* **Exercise**: Once the line containing "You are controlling" has been printed, stop; print every line before it exactly, starting at the top of the material below.

* **Material provided**:
#####

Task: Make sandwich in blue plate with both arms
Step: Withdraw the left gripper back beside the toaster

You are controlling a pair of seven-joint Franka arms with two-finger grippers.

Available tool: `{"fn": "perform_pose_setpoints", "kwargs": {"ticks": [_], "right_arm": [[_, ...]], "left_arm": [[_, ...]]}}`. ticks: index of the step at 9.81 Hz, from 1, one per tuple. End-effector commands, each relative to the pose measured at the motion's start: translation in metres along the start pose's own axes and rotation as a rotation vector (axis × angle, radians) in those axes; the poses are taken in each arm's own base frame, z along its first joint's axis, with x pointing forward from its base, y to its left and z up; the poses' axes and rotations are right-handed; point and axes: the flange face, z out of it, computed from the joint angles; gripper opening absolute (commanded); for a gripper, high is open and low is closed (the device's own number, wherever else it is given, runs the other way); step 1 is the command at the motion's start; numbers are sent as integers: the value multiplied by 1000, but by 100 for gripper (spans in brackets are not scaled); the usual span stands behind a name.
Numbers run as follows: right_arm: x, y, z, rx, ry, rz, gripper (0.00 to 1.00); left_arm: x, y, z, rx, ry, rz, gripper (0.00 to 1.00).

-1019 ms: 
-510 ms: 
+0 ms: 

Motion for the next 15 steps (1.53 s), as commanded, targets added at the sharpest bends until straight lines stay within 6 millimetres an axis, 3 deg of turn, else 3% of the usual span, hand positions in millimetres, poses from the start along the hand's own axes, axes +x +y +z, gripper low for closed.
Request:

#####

* **Solution to this problem**:
Task: Make sandwich in blue plate with both arms
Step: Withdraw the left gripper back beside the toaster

You are controlling a pair of seven-joint Franka arms with two-finger grippers.

No further output is needed for this exercise.